Print the lines from the one containing "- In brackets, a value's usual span" through the end of the listing below, exactly as written. Any pictures stay out.

+++

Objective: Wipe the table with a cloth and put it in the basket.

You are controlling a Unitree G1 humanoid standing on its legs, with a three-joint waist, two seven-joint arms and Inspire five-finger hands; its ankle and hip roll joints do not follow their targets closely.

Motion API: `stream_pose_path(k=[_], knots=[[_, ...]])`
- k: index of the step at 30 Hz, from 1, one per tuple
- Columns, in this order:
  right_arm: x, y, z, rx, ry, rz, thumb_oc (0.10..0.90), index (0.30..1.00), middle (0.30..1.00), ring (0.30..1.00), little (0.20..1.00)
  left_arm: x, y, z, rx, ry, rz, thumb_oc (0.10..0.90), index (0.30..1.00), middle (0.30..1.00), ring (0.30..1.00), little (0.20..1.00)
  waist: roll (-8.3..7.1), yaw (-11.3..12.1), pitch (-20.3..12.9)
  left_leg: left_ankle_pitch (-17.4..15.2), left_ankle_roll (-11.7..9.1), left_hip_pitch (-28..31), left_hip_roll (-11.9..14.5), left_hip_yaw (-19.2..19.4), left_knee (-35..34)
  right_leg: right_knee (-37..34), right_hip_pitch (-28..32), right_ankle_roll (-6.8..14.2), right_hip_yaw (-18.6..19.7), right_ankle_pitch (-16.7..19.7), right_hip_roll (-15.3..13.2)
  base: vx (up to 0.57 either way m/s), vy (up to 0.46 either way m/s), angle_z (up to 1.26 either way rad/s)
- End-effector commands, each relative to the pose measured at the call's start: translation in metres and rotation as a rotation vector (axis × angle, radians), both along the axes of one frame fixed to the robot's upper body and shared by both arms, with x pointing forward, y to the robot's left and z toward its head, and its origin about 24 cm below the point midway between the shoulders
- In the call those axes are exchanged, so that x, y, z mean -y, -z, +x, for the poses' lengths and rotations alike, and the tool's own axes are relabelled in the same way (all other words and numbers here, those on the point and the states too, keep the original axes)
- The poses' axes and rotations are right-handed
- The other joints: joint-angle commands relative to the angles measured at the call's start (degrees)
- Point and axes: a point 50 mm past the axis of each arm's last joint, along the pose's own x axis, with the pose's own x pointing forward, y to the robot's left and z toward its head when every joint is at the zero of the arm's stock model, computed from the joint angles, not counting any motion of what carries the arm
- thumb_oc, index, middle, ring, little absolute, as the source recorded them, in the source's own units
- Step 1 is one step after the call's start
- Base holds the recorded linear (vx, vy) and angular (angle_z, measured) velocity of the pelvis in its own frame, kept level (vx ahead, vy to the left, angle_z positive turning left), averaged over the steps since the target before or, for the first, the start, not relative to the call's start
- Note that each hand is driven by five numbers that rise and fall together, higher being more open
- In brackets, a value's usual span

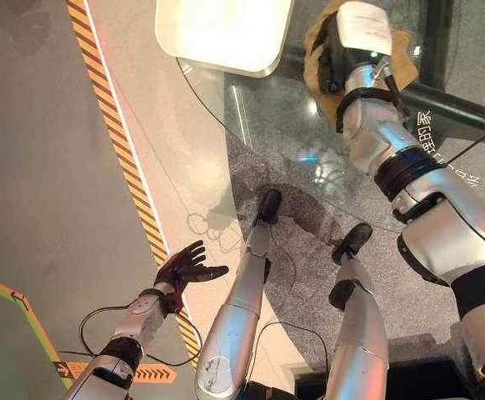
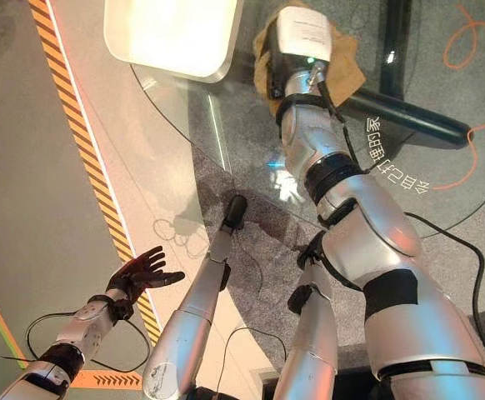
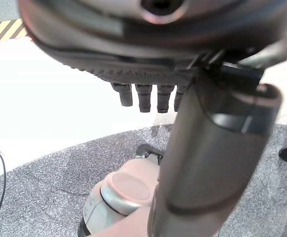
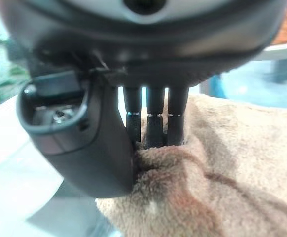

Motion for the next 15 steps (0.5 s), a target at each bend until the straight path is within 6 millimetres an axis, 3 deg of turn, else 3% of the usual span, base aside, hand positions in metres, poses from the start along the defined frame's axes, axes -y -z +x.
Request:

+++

→ ANSWER SECTION:
- In brackets, a value's usual span


Motion for the next 15 steps (0.5 s), a target at each bend until the straight path is within 6 millimetres an axis, 3 deg of turn, else 3% of the usual span, base aside, hand positions in metres, poses from the start along the defined frame's axes, axes -y -z +x.
Request:

Nothing else goes with this output.